_Activity_
An exact, complete printout of the listing is wanted, minus its images.
---------- Given information
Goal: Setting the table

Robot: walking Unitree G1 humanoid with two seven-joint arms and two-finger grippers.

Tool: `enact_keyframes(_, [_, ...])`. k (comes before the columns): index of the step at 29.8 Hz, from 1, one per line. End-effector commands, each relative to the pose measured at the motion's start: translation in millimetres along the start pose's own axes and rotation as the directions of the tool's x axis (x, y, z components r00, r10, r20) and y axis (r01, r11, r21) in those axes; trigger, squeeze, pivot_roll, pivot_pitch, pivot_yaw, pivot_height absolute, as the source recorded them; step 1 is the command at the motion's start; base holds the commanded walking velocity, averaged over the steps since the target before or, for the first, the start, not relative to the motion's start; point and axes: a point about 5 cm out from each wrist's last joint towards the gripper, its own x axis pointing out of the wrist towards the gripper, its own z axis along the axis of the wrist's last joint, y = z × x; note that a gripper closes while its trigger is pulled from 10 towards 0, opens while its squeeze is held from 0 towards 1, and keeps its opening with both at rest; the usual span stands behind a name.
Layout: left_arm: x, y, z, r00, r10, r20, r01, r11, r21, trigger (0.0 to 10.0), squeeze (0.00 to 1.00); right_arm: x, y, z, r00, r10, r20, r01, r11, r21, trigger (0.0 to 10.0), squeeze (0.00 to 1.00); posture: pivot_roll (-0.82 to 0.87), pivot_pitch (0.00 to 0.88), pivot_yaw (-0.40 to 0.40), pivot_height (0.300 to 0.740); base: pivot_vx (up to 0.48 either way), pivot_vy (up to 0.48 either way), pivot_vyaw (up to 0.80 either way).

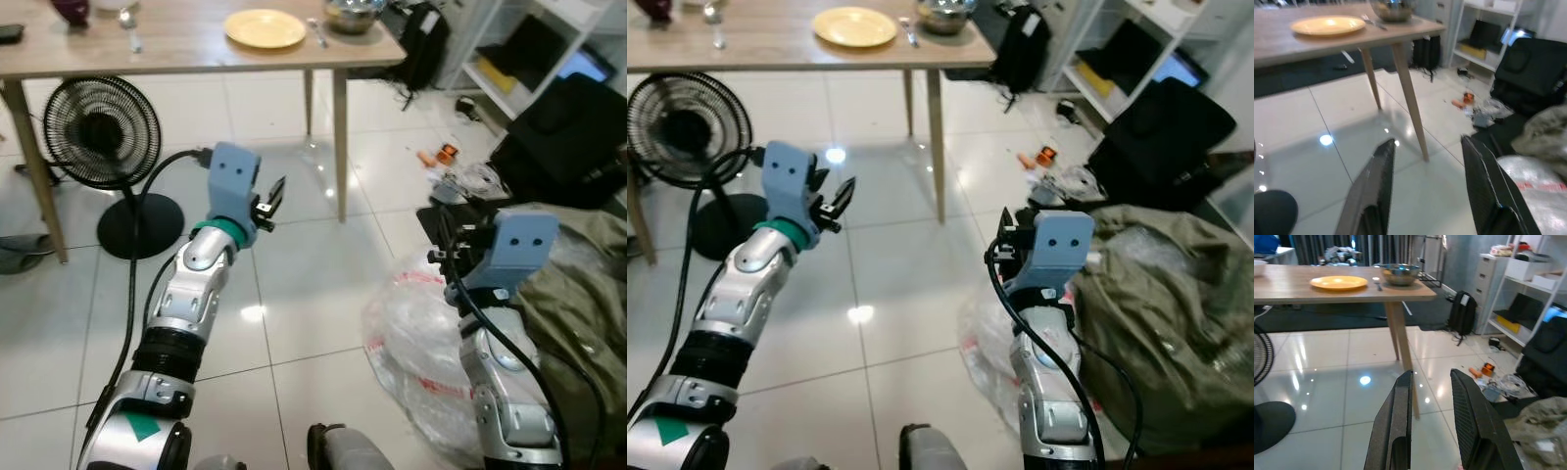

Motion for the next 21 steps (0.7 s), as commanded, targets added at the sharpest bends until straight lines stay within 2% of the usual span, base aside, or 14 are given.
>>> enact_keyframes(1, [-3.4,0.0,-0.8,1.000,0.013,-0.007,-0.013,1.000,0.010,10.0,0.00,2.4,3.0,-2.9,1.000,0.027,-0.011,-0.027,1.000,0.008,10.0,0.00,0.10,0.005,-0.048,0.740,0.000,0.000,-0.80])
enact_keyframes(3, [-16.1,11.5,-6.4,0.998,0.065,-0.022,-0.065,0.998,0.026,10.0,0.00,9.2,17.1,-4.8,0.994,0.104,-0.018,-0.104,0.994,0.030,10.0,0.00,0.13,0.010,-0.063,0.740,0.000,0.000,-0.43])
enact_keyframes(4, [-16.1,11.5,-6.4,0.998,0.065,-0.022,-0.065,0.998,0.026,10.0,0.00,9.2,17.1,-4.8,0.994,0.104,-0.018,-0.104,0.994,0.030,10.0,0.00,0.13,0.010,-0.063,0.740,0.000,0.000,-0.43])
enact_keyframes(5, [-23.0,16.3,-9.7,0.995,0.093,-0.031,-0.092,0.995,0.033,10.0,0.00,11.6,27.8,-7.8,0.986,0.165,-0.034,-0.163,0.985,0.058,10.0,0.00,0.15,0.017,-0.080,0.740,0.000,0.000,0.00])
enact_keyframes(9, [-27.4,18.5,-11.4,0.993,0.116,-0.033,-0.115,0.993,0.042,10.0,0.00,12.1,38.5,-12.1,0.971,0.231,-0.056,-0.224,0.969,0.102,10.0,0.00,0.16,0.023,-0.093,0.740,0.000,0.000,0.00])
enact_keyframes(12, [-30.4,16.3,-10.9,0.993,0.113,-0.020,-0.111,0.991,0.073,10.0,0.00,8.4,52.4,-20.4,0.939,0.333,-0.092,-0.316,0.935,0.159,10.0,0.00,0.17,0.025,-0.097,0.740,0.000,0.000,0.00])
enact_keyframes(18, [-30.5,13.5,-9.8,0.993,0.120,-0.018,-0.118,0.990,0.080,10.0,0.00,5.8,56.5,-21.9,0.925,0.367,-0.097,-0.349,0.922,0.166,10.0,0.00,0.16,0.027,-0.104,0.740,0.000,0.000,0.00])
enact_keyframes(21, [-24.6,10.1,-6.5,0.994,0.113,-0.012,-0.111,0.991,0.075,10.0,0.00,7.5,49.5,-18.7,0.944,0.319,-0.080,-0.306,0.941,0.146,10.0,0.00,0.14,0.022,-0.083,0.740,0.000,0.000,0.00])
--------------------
_Answer to the exercise_
Goal: Setting the table

Robot: walking Unitree G1 humanoid with two seven-joint arms and two-finger grippers.

Tool: `enact_keyframes(_, [_, ...])`. k (comes before the columns): index of the step at 29.8 Hz, from 1, one per line. End-effector commands, each relative to the pose measured at the motion's start: translation in millimetres along the start pose's own axes and rotation as the directions of the tool's x axis (x, y, z components r00, r10, r20) and y axis (r01, r11, r21) in those axes; trigger, squeeze, pivot_roll, pivot_pitch, pivot_yaw, pivot_height absolute, as the source recorded them; step 1 is the command at the motion's start; base holds the commanded walking velocity, averaged over the steps since the target before or, for the first, the start, not relative to the motion's start; point and axes: a point about 5 cm out from each wrist's last joint towards the gripper, its own x axis pointing out of the wrist towards the gripper, its own z axis along the axis of the wrist's last joint, y = z × x; note that a gripper closes while its trigger is pulled from 10 towards 0, opens while its squeeze is held from 0 towards 1, and keeps its opening with both at rest; the usual span stands behind a name.
Layout: left_arm: x, y, z, r00, r10, r20, r01, r11, r21, trigger (0.0 to 10.0), squeeze (0.00 to 1.00); right_arm: x, y, z, r00, r10, r20, r01, r11, r21, trigger (0.0 to 10.0), squeeze (0.00 to 1.00); posture: pivot_roll (-0.82 to 0.87), pivot_pitch (0.00 to 0.88), pivot_yaw (-0.40 to 0.40), pivot_height (0.300 to 0.740); base: pivot_vx (up to 0.48 either way), pivot_vy (up to 0.48 either way), pivot_vyaw (up to 0.80 either way).


Motion for the next 21 steps (0.7 s), as commanded, targets added at the sharpest bends until straight lines stay within 2% of the usual span, base aside, or 14 are given.
>>> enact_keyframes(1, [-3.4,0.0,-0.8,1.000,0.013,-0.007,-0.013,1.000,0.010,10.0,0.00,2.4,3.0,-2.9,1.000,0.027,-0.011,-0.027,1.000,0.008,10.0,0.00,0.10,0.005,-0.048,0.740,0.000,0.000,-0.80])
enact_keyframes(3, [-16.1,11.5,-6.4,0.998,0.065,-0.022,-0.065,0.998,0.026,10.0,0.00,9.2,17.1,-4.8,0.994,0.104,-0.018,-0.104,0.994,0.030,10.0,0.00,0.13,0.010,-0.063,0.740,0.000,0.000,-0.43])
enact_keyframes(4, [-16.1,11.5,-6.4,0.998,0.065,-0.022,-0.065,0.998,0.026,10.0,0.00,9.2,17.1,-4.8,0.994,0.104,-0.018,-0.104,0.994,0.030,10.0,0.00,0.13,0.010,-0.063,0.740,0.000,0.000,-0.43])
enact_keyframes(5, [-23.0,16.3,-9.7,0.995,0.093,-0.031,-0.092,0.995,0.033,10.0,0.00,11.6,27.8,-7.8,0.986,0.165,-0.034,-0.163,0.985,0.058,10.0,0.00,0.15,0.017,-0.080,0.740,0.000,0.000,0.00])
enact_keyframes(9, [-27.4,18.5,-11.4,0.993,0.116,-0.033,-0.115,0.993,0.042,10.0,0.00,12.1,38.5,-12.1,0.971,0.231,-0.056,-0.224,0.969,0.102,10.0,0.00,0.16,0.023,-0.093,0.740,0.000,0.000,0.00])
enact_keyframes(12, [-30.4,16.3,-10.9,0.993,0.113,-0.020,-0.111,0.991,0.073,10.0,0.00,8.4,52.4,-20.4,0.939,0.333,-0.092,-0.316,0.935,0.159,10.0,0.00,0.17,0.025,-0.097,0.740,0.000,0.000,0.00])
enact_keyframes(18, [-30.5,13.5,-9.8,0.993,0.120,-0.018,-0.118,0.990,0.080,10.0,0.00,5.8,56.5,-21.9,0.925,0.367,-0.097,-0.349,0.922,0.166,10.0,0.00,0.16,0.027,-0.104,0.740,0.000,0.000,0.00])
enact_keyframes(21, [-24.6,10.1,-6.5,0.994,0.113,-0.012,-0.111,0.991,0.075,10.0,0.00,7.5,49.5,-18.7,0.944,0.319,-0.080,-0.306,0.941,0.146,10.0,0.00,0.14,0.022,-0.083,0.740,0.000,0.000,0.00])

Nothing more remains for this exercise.